Track down every line below that holds "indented" and copy it.

(Records from a collection)
::::::::

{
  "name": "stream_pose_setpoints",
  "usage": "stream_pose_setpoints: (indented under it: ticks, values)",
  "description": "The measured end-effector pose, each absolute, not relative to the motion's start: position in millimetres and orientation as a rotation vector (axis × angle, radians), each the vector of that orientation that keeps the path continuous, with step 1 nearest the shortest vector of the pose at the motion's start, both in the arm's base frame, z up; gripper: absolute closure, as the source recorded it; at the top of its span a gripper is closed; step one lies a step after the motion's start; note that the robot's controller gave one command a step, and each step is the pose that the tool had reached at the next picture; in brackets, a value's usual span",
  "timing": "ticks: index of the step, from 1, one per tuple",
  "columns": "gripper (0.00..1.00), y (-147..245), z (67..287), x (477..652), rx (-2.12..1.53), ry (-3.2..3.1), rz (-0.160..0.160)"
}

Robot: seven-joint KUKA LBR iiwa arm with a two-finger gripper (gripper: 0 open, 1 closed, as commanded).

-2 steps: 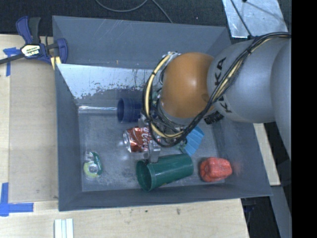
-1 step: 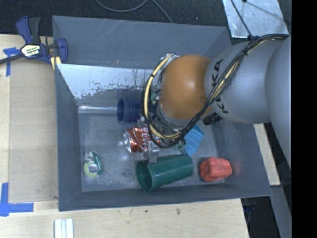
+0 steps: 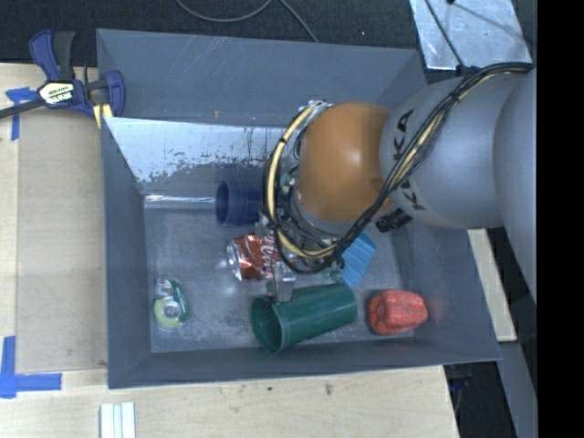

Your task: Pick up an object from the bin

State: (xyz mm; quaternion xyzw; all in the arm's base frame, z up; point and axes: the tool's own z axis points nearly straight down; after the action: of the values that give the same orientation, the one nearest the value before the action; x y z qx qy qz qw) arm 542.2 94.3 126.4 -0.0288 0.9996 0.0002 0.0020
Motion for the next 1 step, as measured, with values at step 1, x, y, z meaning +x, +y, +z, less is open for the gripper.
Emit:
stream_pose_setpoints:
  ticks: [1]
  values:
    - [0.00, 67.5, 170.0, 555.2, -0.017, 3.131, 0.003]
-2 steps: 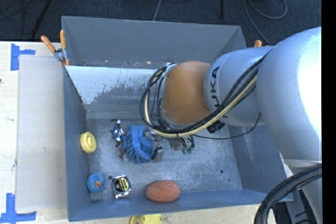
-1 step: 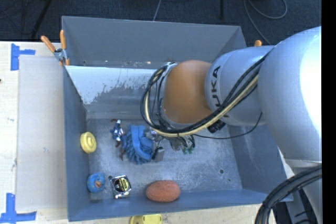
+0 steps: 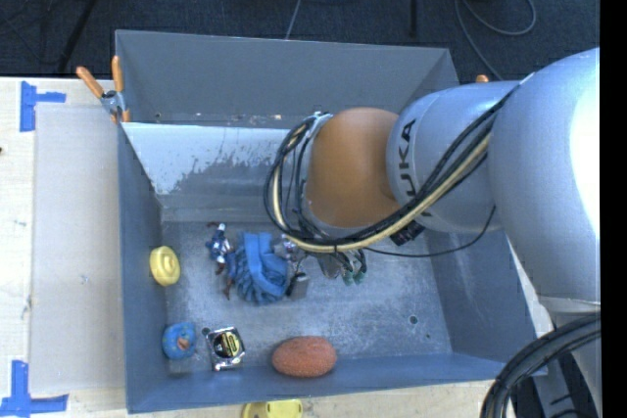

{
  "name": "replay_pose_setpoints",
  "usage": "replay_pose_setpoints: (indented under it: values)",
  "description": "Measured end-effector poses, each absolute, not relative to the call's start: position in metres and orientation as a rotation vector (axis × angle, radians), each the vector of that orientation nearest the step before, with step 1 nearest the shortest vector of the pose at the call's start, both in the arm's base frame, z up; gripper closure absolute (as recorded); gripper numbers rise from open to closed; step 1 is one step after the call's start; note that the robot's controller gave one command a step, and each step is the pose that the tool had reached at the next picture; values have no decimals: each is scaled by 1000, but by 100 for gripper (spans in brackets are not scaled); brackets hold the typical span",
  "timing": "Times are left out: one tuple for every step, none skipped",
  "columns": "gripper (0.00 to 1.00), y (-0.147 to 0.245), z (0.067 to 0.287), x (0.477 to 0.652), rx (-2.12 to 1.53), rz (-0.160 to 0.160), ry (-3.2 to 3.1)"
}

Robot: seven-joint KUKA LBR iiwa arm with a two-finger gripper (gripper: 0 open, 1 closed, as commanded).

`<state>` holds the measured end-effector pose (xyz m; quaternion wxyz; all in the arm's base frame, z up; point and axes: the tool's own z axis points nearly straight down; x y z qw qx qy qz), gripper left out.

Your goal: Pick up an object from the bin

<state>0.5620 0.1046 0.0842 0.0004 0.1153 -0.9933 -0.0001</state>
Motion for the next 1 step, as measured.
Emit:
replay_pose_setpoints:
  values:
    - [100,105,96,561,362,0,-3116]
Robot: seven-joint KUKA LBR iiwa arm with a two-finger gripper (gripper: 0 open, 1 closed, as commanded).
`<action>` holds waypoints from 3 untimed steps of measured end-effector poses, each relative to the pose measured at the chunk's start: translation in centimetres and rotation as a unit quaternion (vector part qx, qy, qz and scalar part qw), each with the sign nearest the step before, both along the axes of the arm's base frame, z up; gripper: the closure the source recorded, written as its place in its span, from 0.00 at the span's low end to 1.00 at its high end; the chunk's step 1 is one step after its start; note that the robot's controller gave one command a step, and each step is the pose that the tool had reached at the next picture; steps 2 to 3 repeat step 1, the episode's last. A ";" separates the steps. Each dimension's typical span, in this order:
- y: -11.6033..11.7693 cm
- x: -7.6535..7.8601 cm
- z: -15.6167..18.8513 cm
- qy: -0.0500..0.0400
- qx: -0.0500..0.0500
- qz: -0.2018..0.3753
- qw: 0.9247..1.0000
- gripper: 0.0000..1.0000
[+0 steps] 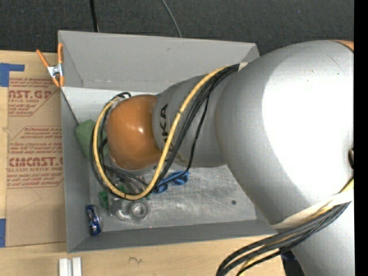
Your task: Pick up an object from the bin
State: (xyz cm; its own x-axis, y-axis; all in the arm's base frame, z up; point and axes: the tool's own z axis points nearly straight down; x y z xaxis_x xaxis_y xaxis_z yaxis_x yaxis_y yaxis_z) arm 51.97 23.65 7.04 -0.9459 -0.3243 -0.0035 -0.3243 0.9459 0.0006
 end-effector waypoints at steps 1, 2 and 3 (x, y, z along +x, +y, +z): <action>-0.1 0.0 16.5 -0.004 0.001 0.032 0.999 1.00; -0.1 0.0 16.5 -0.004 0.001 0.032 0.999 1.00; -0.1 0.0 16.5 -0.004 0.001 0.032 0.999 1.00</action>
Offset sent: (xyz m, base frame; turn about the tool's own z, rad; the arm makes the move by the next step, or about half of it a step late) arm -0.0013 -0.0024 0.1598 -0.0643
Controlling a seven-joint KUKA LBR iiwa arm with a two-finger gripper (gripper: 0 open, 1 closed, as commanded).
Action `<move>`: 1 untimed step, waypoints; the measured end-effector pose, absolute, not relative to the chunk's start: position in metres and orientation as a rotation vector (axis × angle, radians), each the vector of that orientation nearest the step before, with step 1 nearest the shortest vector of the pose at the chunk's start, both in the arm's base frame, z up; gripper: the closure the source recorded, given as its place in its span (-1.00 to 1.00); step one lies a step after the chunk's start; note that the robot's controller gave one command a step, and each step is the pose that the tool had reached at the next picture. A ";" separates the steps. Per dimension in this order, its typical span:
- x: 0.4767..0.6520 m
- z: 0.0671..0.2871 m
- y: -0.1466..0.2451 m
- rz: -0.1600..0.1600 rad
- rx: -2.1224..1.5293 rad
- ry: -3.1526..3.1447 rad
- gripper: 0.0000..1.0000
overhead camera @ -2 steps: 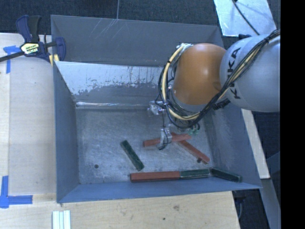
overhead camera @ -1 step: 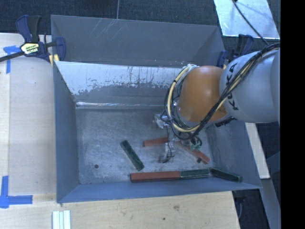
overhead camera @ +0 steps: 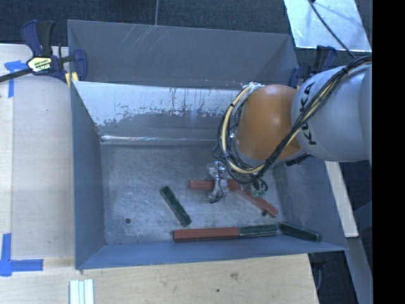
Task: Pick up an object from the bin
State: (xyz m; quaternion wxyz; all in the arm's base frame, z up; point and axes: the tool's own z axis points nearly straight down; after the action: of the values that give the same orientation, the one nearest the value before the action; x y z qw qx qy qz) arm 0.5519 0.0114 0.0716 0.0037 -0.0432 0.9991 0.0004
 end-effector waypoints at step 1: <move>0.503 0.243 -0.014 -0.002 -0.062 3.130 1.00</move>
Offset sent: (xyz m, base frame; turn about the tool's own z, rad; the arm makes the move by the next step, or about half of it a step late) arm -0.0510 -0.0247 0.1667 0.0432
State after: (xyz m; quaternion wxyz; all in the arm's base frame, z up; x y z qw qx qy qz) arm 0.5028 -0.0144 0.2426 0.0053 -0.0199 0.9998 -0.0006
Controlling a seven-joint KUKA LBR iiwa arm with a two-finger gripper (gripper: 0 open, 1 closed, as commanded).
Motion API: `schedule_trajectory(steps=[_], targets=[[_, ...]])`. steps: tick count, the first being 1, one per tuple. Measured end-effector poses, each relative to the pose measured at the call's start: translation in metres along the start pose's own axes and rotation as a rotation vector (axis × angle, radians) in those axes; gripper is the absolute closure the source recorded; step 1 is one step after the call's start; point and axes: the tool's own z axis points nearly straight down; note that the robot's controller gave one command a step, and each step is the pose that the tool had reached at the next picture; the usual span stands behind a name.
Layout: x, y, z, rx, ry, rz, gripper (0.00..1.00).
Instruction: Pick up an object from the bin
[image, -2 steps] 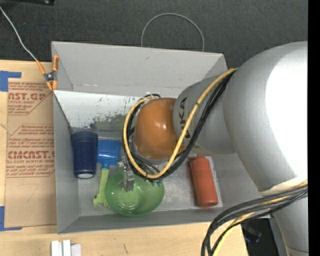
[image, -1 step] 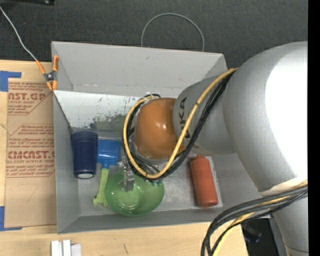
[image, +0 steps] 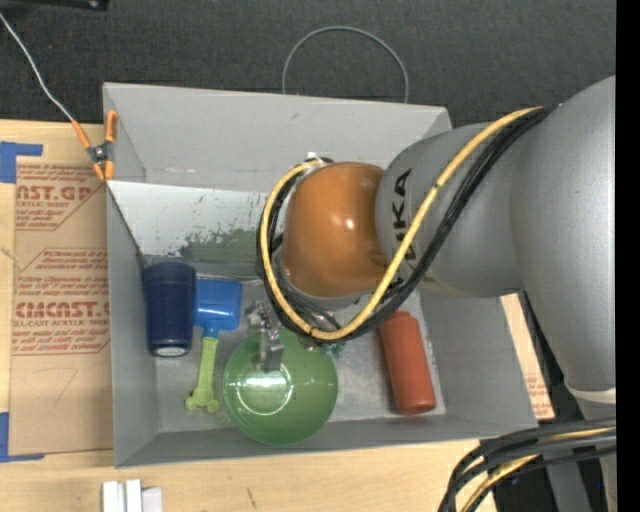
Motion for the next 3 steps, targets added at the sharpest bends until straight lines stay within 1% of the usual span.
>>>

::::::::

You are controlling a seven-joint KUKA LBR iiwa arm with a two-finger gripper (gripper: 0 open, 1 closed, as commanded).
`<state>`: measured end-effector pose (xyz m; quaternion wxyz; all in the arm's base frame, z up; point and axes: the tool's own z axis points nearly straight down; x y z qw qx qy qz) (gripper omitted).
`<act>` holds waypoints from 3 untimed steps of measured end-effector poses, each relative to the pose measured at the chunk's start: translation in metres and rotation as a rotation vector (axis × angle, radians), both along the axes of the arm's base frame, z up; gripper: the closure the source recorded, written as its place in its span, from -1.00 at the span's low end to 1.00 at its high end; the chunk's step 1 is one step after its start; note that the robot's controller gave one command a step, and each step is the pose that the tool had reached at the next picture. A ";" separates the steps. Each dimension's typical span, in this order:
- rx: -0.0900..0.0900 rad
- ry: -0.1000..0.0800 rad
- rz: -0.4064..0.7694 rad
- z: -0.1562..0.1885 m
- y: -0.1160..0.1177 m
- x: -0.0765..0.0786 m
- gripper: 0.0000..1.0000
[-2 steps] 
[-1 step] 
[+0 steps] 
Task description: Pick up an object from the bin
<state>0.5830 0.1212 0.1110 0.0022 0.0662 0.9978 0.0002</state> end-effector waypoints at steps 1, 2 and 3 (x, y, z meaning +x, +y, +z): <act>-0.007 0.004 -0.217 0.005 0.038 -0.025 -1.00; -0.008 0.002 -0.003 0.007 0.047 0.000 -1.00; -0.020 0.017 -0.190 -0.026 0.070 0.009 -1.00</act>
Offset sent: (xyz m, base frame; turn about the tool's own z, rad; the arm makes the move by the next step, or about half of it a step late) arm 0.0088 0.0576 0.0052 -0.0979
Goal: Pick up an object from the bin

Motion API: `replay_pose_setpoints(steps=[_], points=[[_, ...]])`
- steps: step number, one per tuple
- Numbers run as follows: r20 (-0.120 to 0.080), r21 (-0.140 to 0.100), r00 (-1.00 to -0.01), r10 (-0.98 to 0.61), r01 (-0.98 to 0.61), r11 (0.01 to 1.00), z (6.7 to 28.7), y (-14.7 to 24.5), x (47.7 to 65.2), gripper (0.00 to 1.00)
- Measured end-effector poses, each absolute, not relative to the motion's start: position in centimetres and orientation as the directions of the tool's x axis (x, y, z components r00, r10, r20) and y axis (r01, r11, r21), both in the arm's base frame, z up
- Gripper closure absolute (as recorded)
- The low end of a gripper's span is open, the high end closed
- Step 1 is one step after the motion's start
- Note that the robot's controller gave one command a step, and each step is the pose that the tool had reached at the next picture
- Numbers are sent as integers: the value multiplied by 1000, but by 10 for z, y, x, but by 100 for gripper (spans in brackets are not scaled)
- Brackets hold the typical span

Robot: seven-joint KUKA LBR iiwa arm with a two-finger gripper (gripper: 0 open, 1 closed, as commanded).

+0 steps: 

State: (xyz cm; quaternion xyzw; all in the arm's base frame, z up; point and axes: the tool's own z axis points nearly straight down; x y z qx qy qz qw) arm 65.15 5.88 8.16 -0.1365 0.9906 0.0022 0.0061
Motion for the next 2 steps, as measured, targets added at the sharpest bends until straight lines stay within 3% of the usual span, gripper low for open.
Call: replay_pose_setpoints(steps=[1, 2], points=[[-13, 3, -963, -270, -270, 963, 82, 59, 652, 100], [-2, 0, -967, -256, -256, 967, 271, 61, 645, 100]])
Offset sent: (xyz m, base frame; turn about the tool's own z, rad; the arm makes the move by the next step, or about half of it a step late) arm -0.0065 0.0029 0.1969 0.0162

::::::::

WRITTEN ANSWER
  "usage": "stream_pose_setpoints: (indented under it: ticks, values)",
  "usage": "replay_pose_setpoints: (indented under it: values)",

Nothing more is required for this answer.